• **What to work on**: Copy every line of the records that includes the word "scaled".

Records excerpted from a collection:
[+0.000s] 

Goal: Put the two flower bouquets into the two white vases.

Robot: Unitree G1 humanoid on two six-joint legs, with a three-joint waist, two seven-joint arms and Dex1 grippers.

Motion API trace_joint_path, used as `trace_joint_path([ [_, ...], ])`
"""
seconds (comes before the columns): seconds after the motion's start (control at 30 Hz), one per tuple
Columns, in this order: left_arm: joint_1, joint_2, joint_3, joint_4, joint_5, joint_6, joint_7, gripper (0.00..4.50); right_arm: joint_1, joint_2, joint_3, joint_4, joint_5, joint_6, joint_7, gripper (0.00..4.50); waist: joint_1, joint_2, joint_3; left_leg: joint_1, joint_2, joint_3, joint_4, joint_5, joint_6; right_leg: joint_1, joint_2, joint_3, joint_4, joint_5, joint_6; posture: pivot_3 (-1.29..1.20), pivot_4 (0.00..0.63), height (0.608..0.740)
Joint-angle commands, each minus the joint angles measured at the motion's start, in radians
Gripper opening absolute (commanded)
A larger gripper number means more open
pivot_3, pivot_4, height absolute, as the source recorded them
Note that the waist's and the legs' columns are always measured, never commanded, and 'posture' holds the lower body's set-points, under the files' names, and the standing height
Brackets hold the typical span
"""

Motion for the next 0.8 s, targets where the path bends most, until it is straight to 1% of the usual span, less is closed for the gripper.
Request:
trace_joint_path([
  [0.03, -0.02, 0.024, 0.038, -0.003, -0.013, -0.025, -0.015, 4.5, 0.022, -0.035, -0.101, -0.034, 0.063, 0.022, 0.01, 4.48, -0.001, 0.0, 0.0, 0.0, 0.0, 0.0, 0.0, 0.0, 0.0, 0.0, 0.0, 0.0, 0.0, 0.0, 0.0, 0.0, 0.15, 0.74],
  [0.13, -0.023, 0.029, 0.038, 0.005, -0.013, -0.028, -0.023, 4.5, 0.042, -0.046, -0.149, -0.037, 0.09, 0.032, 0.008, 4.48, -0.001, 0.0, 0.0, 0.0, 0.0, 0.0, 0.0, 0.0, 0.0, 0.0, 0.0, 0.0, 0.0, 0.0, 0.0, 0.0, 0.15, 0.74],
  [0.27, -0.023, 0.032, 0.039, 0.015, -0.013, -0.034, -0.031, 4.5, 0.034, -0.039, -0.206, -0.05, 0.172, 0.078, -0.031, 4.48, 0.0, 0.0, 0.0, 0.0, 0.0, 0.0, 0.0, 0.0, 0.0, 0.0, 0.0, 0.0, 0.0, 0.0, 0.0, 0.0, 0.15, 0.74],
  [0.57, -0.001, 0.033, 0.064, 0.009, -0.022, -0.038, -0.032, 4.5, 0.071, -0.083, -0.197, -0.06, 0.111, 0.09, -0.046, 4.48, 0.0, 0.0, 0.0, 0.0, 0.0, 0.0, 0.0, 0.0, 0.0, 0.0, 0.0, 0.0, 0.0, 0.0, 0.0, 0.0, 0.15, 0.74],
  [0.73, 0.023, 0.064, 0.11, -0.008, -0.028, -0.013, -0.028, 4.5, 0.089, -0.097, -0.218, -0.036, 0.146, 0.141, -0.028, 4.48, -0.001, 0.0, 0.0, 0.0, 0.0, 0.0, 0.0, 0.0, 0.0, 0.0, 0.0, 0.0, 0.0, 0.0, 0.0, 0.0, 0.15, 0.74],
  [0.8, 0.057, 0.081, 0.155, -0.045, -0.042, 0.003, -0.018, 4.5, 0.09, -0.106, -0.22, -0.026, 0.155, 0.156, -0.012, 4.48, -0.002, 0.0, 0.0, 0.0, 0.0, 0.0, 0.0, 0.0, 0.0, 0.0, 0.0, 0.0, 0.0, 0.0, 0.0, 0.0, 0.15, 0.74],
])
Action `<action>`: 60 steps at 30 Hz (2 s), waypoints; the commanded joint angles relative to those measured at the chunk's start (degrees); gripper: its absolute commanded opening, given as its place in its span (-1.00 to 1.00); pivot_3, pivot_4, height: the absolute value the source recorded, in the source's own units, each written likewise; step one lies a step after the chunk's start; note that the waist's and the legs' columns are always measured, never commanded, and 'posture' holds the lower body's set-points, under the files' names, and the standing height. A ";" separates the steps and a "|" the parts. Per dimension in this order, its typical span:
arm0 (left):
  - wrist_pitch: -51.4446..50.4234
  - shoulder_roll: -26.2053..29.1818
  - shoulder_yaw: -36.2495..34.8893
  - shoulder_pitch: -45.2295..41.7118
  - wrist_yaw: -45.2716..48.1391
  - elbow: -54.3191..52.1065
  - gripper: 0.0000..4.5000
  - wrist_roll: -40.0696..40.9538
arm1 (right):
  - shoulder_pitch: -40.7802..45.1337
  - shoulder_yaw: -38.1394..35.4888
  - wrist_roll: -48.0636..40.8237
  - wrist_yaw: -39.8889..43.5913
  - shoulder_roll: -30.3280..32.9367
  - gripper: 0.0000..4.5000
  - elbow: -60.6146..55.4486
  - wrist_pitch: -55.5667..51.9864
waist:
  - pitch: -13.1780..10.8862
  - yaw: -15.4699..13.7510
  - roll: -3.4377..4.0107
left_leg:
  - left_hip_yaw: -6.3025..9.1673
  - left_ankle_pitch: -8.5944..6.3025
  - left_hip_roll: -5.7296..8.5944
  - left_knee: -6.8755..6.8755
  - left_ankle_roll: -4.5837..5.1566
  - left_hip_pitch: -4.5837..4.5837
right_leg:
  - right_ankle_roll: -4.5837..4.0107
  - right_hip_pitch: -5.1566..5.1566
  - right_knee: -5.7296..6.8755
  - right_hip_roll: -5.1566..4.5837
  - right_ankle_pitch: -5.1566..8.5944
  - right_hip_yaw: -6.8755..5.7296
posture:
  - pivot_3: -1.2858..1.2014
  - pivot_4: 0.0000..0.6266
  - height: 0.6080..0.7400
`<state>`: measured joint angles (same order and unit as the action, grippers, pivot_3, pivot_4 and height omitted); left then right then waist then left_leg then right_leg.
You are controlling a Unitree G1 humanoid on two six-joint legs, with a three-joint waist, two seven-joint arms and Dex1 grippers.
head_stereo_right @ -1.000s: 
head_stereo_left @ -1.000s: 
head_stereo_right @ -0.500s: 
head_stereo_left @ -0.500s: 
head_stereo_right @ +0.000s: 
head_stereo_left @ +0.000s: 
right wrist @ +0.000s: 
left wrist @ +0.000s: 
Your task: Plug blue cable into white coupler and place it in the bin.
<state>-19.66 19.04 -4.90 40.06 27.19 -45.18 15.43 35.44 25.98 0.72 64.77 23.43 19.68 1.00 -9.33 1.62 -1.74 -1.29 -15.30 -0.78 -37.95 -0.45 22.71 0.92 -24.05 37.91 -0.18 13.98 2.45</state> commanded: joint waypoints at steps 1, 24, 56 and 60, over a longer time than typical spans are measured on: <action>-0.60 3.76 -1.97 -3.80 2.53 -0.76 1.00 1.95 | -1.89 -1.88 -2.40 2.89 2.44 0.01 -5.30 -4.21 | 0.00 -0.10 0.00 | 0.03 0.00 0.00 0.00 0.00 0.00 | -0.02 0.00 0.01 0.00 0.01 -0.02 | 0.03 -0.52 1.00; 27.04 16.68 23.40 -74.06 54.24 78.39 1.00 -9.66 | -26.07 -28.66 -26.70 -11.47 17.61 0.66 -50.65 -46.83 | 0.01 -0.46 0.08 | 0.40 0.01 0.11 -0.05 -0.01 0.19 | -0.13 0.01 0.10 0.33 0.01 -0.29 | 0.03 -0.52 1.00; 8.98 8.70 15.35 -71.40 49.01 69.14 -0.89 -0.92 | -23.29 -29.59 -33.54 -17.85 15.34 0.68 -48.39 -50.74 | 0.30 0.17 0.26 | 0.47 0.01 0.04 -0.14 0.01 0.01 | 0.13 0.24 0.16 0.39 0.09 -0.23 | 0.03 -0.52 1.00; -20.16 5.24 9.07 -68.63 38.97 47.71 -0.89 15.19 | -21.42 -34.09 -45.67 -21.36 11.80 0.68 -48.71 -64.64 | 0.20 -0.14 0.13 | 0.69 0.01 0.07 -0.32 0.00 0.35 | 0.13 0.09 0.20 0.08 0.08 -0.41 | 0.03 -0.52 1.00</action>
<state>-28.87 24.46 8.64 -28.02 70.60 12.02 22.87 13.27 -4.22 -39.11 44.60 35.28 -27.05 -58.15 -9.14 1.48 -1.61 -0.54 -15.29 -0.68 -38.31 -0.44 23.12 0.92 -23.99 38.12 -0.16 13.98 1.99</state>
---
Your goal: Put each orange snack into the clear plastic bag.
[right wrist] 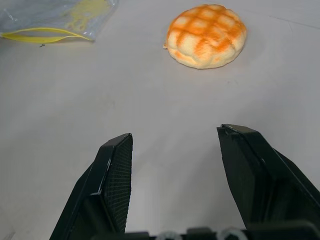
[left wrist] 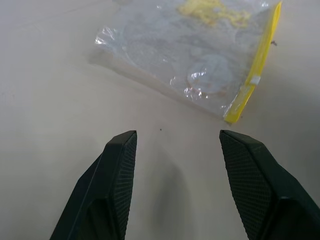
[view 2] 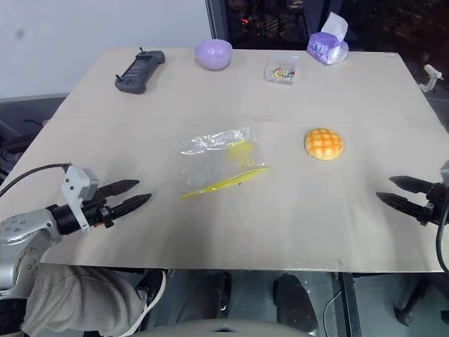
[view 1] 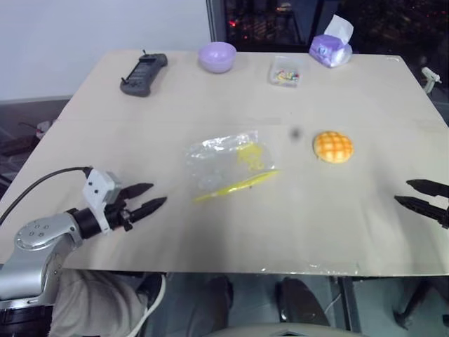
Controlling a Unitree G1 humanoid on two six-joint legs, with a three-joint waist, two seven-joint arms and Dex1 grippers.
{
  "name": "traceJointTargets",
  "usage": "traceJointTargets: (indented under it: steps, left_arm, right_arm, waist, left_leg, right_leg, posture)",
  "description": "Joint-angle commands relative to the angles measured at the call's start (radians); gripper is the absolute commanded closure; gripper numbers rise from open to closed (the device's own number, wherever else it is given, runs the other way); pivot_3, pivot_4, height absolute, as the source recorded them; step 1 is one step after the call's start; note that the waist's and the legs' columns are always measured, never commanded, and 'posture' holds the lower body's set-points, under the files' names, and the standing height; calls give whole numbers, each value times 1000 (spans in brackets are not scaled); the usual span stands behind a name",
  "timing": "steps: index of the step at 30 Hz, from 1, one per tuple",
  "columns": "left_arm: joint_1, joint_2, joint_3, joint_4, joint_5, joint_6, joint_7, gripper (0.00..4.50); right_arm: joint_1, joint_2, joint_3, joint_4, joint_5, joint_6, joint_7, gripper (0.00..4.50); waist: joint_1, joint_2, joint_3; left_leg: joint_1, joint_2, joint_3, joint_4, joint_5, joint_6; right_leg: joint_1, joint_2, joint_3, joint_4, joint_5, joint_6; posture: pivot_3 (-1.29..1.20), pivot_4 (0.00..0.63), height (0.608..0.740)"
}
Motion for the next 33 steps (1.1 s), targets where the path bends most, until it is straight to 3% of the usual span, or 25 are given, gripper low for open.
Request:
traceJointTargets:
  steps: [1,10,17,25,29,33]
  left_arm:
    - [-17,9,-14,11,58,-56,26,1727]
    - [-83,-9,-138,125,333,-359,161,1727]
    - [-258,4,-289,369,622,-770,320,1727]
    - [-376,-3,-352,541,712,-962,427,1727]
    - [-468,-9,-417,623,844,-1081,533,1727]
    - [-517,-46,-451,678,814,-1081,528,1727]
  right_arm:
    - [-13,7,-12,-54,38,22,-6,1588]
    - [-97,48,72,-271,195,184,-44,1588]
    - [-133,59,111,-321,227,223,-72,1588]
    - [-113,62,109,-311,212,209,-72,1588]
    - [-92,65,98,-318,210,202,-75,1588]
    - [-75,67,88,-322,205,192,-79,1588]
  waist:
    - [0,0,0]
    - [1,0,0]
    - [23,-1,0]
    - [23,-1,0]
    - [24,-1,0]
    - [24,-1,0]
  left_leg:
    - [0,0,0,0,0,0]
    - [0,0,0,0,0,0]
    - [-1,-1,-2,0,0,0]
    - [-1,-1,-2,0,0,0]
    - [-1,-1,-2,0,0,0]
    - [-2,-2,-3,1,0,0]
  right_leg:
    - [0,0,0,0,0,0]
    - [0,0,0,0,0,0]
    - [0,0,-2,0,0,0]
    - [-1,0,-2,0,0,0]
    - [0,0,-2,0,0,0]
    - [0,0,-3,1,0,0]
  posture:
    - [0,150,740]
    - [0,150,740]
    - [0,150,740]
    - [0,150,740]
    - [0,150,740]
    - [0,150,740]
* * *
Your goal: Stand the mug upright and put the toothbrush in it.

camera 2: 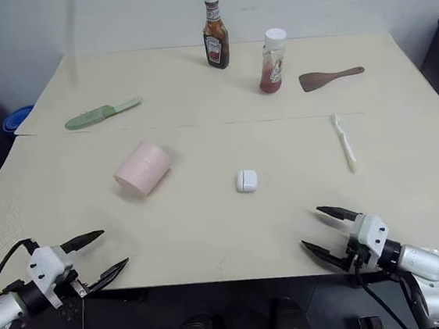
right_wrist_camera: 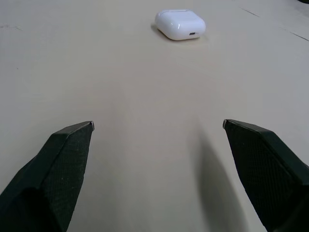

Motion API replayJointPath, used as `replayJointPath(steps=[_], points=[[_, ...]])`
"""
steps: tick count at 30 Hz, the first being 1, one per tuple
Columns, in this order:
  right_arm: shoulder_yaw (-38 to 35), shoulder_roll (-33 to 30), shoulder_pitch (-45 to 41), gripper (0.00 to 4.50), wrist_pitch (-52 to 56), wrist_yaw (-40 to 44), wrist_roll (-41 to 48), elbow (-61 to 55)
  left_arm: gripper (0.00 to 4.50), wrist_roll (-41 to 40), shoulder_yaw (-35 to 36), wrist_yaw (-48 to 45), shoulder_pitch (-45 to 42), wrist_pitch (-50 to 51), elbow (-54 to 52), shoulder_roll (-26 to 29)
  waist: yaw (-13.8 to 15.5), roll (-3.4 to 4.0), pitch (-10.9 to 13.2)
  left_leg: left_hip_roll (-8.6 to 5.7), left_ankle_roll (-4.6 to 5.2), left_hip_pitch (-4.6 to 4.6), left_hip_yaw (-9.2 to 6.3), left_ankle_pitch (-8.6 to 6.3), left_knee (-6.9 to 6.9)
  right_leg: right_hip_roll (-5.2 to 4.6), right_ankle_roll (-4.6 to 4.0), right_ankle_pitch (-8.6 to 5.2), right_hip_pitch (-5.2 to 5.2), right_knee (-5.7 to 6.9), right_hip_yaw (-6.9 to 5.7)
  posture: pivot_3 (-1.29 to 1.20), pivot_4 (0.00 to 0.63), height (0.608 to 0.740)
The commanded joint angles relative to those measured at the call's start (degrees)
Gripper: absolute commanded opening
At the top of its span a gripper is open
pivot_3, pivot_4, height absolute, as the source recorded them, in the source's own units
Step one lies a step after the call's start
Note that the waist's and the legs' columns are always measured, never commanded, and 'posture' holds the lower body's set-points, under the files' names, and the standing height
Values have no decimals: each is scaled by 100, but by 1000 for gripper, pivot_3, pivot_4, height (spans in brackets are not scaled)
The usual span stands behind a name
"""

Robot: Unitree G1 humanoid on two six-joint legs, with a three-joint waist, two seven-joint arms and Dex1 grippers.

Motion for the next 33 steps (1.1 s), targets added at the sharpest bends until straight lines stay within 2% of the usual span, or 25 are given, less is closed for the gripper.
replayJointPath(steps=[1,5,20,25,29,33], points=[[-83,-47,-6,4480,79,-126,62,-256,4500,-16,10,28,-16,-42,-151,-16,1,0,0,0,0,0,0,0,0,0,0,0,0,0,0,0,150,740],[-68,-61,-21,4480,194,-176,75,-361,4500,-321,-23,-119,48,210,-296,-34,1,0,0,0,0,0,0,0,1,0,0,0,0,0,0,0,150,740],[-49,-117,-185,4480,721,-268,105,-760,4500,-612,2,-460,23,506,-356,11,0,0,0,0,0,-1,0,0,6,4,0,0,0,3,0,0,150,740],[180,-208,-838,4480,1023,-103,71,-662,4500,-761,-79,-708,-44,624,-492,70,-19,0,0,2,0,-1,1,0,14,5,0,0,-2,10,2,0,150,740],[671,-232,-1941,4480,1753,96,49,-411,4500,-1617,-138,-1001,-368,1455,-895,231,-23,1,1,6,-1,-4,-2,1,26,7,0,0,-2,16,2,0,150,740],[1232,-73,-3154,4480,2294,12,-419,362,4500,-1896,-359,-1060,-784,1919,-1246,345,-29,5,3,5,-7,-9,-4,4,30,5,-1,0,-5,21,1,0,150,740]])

• **Task solution**:
  "description": "Joint-angle commands relative to the angles measured at the call's start (radians); gripper is the absolute commanded closure; gripper numbers rise from open to closed (the device's own number, wherever else it is given, runs the other way); pivot_3, pivot_4, height absolute, as the source recorded them; step 1 is one step after the call's start; note that the waist's and the legs' columns are always measured, never commanded, and 'posture' holds the lower body's set-points, under the files' names, and the standing height; calls give whole numbers, each value times 1000 (spans in brackets are not scaled); the usual span stands behind a name",
Values have no decimals: each is scaled by 100, but by 1000 for gripper, pivot_3, pivot_4, height (spans in brackets are not scaled)

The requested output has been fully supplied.